Recorded information
>>>
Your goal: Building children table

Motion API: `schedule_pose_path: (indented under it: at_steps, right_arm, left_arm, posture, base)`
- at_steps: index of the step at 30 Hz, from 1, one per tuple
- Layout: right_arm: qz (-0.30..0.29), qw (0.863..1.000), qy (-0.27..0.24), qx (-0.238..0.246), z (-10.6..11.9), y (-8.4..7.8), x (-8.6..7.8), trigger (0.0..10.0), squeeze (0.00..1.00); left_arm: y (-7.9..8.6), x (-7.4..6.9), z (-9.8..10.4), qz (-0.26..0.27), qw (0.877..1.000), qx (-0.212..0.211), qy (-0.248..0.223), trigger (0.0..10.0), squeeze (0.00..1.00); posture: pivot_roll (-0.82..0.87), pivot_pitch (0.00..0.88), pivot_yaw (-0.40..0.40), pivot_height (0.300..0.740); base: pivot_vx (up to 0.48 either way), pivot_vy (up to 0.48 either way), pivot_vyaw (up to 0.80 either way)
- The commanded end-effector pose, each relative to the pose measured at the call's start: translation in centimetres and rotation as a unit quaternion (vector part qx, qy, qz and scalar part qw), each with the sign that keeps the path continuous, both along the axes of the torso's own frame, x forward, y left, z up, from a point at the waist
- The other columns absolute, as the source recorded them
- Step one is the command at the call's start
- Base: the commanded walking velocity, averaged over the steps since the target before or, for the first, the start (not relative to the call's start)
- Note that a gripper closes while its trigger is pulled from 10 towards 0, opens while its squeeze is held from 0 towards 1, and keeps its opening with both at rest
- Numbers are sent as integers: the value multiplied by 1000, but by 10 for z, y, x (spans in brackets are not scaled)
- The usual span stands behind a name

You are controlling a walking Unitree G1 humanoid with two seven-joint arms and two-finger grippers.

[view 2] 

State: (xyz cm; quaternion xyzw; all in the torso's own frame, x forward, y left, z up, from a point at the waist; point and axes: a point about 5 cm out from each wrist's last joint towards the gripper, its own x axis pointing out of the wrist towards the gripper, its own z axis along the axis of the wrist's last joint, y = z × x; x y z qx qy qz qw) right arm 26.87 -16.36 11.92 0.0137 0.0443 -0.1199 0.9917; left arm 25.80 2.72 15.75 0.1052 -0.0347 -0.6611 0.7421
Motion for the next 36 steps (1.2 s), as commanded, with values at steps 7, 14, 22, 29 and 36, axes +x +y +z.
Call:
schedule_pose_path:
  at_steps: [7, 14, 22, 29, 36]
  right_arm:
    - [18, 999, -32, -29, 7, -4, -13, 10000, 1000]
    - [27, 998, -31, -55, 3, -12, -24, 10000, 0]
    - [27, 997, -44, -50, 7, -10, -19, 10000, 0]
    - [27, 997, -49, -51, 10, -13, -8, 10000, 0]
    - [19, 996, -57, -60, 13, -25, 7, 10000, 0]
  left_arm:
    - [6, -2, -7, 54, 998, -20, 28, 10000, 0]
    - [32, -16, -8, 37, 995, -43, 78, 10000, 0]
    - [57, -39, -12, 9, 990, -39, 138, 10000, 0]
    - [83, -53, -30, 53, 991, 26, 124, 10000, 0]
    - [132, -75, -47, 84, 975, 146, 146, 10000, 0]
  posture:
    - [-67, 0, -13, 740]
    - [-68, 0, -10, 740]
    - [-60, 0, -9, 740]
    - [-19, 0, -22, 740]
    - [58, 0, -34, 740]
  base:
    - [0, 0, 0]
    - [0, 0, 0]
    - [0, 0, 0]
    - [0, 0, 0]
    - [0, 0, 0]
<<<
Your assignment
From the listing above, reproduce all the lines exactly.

Solution below
Your goal: Building children table

Motion API: `schedule_pose_path: (indented under it: at_steps, right_arm, left_arm, posture, base)`
- at_steps: index of the step at 30 Hz, from 1, one per tuple
- Layout: right_arm: qz (-0.30..0.29), qw (0.863..1.000), qy (-0.27..0.24), qx (-0.238..0.246), z (-10.6..11.9), y (-8.4..7.8), x (-8.6..7.8), trigger (0.0..10.0), squeeze (0.00..1.00); left_arm: y (-7.9..8.6), x (-7.4..6.9), z (-9.8..10.4), qz (-0.26..0.27), qw (0.877..1.000), qx (-0.212..0.211), qy (-0.248..0.223), trigger (0.0..10.0), squeeze (0.00..1.00); posture: pivot_roll (-0.82..0.87), pivot_pitch (0.00..0.88), pivot_yaw (-0.40..0.40), pivot_height (0.300..0.740); base: pivot_vx (up to 0.48 either way), pivot_vy (up to 0.48 either way), pivot_vyaw (up to 0.80 either way)
- The commanded end-effector pose, each relative to the pose measured at the call's start: translation in centimetres and rotation as a unit quaternion (vector part qx, qy, qz and scalar part qw), each with the sign that keeps the path continuous, both along the axes of the torso's own frame, x forward, y left, z up, from a point at the waist
- The other columns absolute, as the source recorded them
- Step one is the command at the call's start
- Base: the commanded walking velocity, averaged over the steps since the target before or, for the first, the start (not relative to the call's start)
- Note that a gripper closes while its trigger is pulled from 10 towards 0, opens while its squeeze is held from 0 towards 1, and keeps its opening with both at rest
- Numbers are sent as integers: the value multiplied by 1000, but by 10 for z, y, x (spans in brackets are not scaled)
- The usual span stands behind a name

You are controlling a walking Unitree G1 humanoid with two seven-joint arms and two-finger grippers.

[view 2] 

State: (xyz cm; quaternion xyzw; all in the torso's own frame, x forward, y left, z up, from a point at the waist; point and axes: a point about 5 cm out from each wrist's last joint towards the gripper, its own x axis pointing out of the wrist towards the gripper, its own z axis along the axis of the wrist's last joint, y = z × x; x y z qx qy qz qw) right arm 26.87 -16.36 11.92 0.0137 0.0443 -0.1199 0.9917; left arm 25.80 2.72 15.75 0.1052 -0.0347 -0.6611 0.7421
Motion for the next 36 steps (1.2 s), as commanded, with values at steps 7, 14, 22, 29 and 36, axes +x +y +z.
Call:
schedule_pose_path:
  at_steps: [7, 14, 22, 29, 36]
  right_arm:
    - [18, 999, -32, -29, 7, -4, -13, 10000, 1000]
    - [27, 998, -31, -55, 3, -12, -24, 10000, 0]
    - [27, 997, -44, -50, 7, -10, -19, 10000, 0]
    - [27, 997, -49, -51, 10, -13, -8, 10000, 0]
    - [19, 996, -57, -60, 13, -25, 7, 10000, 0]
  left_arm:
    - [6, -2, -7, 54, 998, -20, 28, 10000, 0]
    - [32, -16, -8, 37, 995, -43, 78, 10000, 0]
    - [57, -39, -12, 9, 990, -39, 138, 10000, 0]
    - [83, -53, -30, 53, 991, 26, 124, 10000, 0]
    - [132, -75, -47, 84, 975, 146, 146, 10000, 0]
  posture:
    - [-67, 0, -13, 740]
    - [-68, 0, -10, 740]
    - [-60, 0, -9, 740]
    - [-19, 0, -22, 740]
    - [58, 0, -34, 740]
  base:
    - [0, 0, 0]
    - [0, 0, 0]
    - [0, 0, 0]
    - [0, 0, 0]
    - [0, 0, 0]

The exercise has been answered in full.